## TASK REQUIREMENTS:
Read the listing and extract each line that includes the word "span".

## SOURCE MATERIAL:
*** Begin section ***

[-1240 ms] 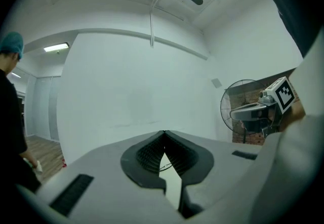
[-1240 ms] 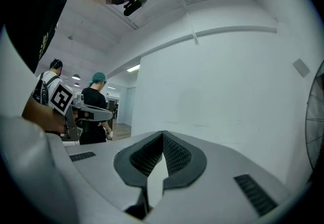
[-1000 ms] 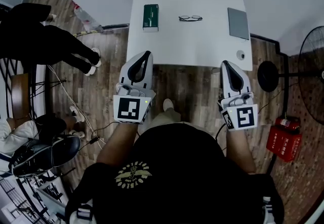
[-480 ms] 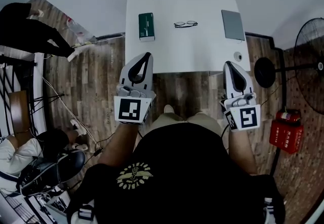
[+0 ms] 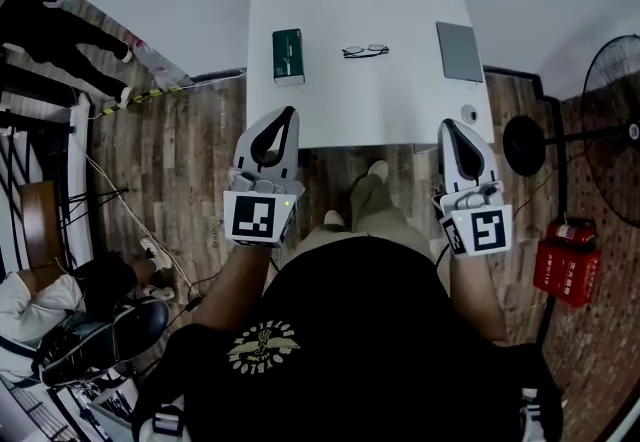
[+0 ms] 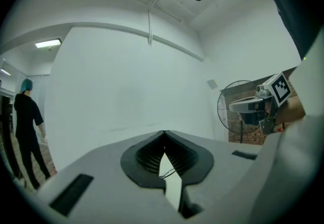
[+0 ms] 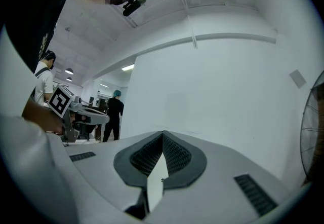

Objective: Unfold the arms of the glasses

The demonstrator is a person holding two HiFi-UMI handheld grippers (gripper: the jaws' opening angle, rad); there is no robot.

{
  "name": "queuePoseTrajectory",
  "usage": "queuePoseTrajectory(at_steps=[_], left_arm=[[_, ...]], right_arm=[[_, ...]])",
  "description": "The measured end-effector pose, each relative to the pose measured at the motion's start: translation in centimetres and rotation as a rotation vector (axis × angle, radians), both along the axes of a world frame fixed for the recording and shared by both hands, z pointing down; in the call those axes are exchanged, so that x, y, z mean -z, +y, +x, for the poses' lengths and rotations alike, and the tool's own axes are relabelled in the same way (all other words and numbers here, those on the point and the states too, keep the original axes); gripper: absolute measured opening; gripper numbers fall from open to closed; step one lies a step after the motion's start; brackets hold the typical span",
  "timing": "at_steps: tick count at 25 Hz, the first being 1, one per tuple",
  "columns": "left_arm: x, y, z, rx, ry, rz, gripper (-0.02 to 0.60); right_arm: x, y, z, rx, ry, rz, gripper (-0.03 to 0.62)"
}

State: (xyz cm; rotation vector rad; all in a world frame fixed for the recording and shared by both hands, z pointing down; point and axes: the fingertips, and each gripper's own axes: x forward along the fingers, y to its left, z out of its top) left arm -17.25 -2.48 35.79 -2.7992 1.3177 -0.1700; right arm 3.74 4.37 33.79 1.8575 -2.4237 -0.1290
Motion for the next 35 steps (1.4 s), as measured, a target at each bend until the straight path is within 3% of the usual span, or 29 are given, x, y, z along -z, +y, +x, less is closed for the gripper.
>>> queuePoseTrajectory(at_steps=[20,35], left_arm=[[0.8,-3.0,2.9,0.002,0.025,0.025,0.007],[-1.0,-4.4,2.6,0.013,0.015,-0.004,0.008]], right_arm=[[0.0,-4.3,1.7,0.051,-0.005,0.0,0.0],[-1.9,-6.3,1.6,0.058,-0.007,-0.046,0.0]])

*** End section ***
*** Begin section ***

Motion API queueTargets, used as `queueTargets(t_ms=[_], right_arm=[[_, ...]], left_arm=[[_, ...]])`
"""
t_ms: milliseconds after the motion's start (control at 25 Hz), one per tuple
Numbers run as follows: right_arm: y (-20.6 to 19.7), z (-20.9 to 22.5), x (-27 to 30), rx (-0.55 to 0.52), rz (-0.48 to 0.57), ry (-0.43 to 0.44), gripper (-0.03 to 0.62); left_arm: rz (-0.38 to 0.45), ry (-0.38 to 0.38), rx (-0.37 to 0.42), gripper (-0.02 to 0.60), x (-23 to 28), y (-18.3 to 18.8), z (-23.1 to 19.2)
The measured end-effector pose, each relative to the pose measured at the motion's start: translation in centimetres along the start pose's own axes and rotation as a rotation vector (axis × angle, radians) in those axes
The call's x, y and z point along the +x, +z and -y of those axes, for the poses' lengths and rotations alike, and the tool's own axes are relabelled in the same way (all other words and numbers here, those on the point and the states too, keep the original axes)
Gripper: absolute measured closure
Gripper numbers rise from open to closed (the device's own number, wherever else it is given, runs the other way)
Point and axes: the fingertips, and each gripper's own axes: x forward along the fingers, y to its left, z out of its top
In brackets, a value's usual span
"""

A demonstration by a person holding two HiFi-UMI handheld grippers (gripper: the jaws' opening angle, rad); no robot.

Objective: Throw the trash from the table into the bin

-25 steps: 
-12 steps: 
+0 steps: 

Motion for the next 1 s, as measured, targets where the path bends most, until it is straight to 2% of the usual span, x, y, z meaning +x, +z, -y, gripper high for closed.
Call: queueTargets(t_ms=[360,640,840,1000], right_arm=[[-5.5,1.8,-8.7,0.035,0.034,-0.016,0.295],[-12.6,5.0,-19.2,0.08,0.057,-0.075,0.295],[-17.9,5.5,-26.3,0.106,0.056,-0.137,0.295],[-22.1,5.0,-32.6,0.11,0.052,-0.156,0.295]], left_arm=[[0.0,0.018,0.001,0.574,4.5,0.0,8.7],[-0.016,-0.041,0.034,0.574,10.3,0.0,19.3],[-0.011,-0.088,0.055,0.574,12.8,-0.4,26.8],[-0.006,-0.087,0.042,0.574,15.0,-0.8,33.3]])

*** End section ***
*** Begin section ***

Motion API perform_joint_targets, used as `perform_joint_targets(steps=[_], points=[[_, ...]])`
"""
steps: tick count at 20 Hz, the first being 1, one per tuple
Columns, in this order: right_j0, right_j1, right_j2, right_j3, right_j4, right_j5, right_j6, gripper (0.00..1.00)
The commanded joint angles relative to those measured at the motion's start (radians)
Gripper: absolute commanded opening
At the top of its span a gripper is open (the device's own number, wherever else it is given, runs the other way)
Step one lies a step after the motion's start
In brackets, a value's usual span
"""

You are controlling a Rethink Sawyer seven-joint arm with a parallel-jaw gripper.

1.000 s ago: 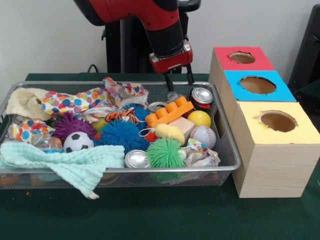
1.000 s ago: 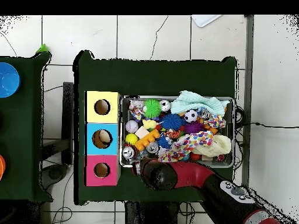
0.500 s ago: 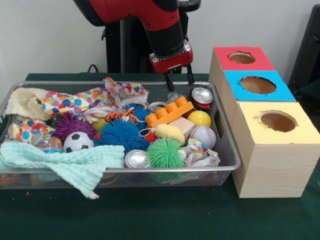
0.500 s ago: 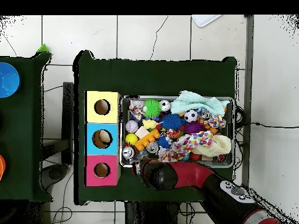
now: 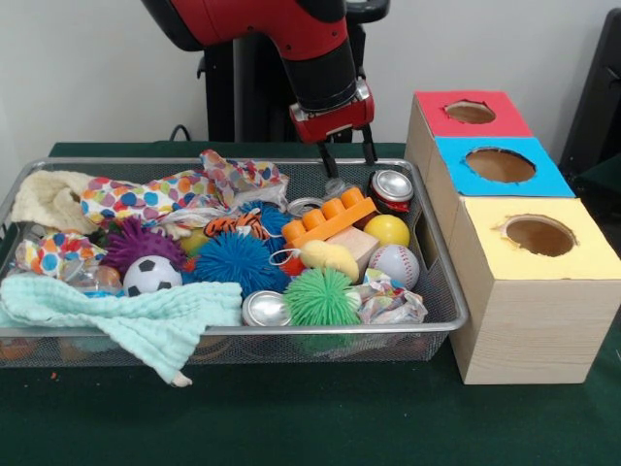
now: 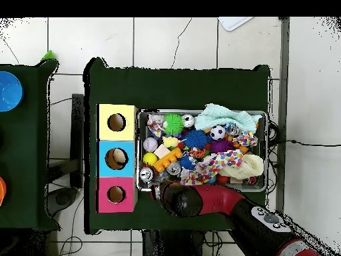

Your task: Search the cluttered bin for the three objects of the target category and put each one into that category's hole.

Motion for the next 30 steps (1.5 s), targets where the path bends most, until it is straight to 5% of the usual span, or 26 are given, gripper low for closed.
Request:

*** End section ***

## WRITTEN ANSWER:
  "description": "The measured end-effector pose, each relative to the pose measured at the motion's start: translation in centimetres and rotation as a rotation vector (axis × angle, radians), both along the axes of a world frame fixed for the recording and shared by both hands, z pointing down; in the call those axes are exchanged, so that x, y, z mean -z, +y, +x, for the poses' lengths and rotations alike, and the tool's own axes are relabelled in the same way (all other words and numbers here, those on the point and the states too, keep the original axes); gripper: absolute measured opening; gripper numbers fall from open to closed; step one lies a step after the motion's start; brackets hold the typical span",
Motion for the next 35 steps (1.4 s), as measured, a target at each bend until the straight path is within 3% of the usual span, or 29 are given, x, y, z along -z, +y, +x, less is closed for the gripper.
In brackets, a value's usual span
Motion for the next 1 s, as measured, targets where the path bends most, until it is straight to 2% of the usual span, x, y, z meaning +x, +z, -y, gripper high for closed.
At the top of its span a gripper is open (the device's own number, wherever else it is given, runs the other way)
In brackets, a value's usual span
Motion for the next 30 steps (1.5 s), targets where the path bends most, until it is straight to 5% of the usual span, or 26 are given, gripper low for closed.

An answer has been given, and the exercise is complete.